Leon Trotsky and the Russian Revolution
Failure to learn from history is an invitation to repeat it.
Having just finished August 1914 of Solzhenitsyn’s massive account of the Russian Revolution (The Red Wheel) I turned my attention to Leon Trotsky’s history of these events.
Here are some interesting passages from Trotsky’s The Russian Revolution. (Originally published in 1939 by Simon & Schuster.)
The history of a revolution, like every other history, ought first of all to tell what happened and how. But at those crucial moments when the old order, because it’s no longer endurable to the masses, they break over the barriers excluding them from the political arena, sweep aside their traditional representatives, and create by their own interference the initial groundwork for a new regime.
The history of a revolution is for us first of all a history of the forcible entrance of the masses into the realm of rulership over their own destiny
These words are found in the introduction to Trotsky’s book.
The first sentence is what this 450 page account is about. The second explains the motivation for revolution. The “situation” is no longer endurable. Hence, the powerless masses erupt, and take control by force.
Most Americans have little understanding of the situation in Russia at the time of the revolution. Nor do they know what really happened. I’d be curious how many people know there were actually two revolutions in 1917. The first took place in February/March. The Tsar was brought down and the whole structure of government around the Monarchy system of rulership. Then in late fall Lenin and the Bolsheviks pushed out the first wave of revolutionaries and crafted a Totalitarian-ruled Soviet Union.
These things didn’t happen overnight. Solzhenitsyn’s August 1914 shows the history that preceded these revolutions and the events that set them up.
The dynamic of revolutionary events is directly determined by swift, intense and passionate changes in the psychology of classes which are already formed themselves before the revolution. (Emphasis mine)
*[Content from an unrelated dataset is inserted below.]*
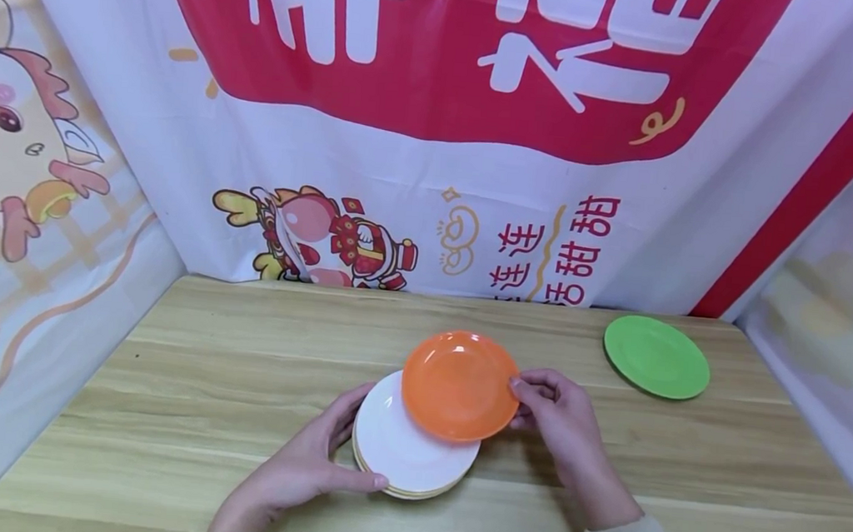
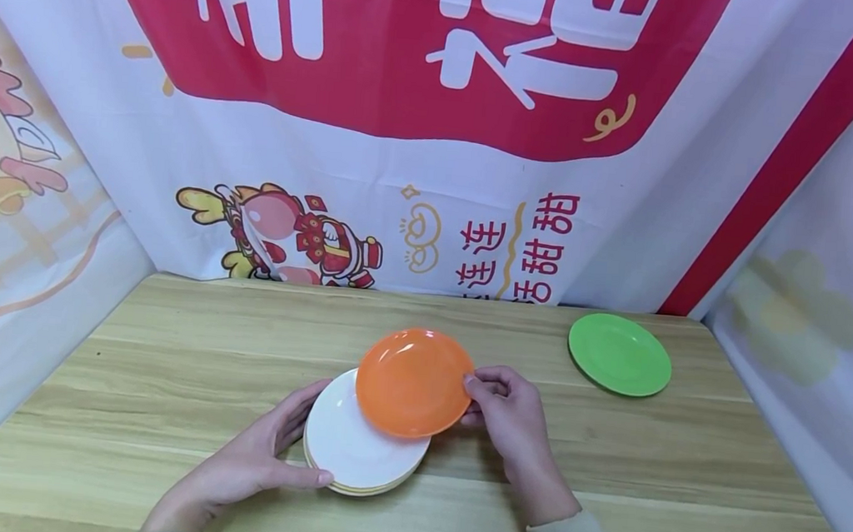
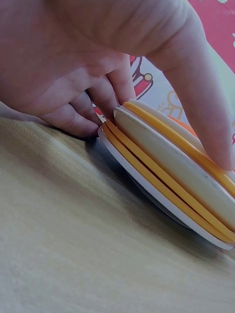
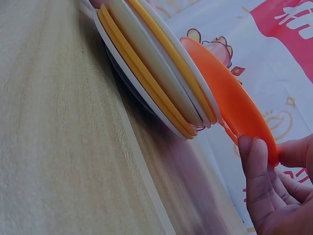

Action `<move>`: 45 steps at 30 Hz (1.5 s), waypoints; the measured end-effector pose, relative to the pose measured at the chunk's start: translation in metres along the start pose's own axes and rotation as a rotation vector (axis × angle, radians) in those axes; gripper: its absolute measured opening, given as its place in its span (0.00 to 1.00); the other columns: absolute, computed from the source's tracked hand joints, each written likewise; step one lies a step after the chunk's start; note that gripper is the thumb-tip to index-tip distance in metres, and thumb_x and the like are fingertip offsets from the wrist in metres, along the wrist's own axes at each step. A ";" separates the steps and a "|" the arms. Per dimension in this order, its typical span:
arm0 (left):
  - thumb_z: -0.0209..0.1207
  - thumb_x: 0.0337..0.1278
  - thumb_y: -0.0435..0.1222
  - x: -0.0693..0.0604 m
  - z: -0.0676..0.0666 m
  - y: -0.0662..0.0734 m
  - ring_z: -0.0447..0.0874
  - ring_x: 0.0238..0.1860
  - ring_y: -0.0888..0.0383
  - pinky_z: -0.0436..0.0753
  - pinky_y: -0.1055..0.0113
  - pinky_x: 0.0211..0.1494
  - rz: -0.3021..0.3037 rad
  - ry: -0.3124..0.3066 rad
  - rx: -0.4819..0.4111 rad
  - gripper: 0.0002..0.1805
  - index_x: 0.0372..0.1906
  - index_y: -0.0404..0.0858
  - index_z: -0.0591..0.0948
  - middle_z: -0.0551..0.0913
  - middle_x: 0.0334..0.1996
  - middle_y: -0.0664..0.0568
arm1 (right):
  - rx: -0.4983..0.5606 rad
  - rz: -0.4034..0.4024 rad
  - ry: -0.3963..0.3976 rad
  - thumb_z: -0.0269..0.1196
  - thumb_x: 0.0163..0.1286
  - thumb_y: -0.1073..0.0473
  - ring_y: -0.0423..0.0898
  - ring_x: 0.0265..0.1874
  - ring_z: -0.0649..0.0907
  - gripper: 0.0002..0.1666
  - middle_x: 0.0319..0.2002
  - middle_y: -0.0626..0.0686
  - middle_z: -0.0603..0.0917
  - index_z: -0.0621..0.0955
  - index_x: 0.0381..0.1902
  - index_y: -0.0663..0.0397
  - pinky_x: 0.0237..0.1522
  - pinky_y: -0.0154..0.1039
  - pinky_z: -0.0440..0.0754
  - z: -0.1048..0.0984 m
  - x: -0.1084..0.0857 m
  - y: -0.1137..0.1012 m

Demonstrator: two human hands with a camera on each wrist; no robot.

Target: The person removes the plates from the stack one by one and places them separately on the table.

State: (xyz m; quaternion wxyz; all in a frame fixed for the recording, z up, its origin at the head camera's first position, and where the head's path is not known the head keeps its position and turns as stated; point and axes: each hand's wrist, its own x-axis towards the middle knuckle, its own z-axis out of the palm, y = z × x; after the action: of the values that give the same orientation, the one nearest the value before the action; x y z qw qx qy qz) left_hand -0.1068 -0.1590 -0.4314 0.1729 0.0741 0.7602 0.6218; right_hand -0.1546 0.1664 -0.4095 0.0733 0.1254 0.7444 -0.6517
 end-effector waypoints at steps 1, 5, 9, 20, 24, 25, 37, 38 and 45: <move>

The masses go into a revolution not with a prepared plan of social reconstruction, but with a sharp feeling that they cannot endure the old regime.
Under Lenin’s administration, Russia and then the wider Soviet Union became a one-party Marxist-Leninist state governed by the Russian Communist Party. Ideologically a communist, he developed a variant of Marxism known as Leninism.
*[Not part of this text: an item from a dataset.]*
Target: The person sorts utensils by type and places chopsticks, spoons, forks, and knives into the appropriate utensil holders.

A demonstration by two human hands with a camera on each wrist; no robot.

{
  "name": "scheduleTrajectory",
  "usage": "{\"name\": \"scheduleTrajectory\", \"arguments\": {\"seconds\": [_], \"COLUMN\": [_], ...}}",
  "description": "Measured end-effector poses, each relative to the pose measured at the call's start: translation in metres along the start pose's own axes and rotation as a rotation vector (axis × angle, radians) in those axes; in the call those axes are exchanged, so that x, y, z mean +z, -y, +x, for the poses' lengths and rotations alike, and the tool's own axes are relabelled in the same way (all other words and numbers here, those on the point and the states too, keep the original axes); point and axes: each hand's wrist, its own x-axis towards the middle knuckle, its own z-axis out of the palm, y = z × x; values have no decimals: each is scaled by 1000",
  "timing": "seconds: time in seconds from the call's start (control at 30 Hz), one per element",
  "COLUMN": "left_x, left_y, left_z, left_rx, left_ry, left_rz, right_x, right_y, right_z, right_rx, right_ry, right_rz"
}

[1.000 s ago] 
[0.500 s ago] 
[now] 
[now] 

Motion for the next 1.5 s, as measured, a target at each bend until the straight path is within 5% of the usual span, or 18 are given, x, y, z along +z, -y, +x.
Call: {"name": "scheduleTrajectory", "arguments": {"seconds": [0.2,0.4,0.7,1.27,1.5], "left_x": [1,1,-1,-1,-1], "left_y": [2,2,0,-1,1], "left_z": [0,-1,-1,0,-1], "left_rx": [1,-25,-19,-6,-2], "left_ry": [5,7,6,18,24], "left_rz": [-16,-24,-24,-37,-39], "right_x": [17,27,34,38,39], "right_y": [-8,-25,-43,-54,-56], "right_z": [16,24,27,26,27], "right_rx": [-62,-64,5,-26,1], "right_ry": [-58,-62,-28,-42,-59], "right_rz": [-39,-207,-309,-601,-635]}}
Regarding Trotsky’s role in all these things Vladimir Cherniaev, a leading Russian historian, summarized it in this manner:
Trotsky bears a great deal of responsibility both for the victory of the Red Army in the civil war, and for the establishment of a one-party authoritarian state with its apparatus for ruthlessly suppressing dissent… He was an ideologist and practitioner of the Red Terror. He despised ‘bourgeois democracy’; he believed that spinelessness and soft-heartedness would destroy the revolution, and that the suppression of the propertied classes and political opponents would clear the historical arena for socialism. He was the initiator of concentration camps, compulsory ‘labour camps,’ and the militarization of labour, and the state takeover of trade unions. Trotsky was implicated in many practices which would become standard in the Stalin era, including summary executions.
Despite all this, Trotsky overstepped and made enemies. As a result, by 1929 he found himself exiled from the State he helped create. He first went to Turkey, then Italy, then France. When France signed an alliance with the Soviet Union in 1935, Trotsky was no longer welcome there either, in part because of his rabble-rousing writings and the encouragement of mass strikes.
From there he went to a farm in Norway, then left for Mexico where he worked for a while with painter and muralist Diego Rivera. Together with Andre Breton he helped write the Manifesto for an Independent Revolutionary Art.
Trotsky continued to write and agitate, and became such a burr in Stalin’s butt that Stalin sent an NKVD hit squad to eliminate him. The first attempt in May 24, 1940 failed. The second attempt was more successful, by means of a mountaineer’s ice axe in August. Even so, he survived the initial blow for a day before succumbing under surgery.
I probably first noticed and took interest in Leon Trotsky in sixth grade because his name was Leon. (My birth name is Leon Edward. I later took interest in Leon Russell for the same reason.) I believe it was while reading about Rasputin’s assassination, which Trotsky covers somewhat in The Russian Revolution.
When my wife and I prepared to go to Mexico in 1980 to work at an orphanage we studied some of the history of that nation South of the Border. I learned that after the Communists failed in the Spanish Civil War more than 40,000 found refuge in Mexico. Hence, we occasionally saw graffiti featuring the hammer and sickle, international symbol of the Party.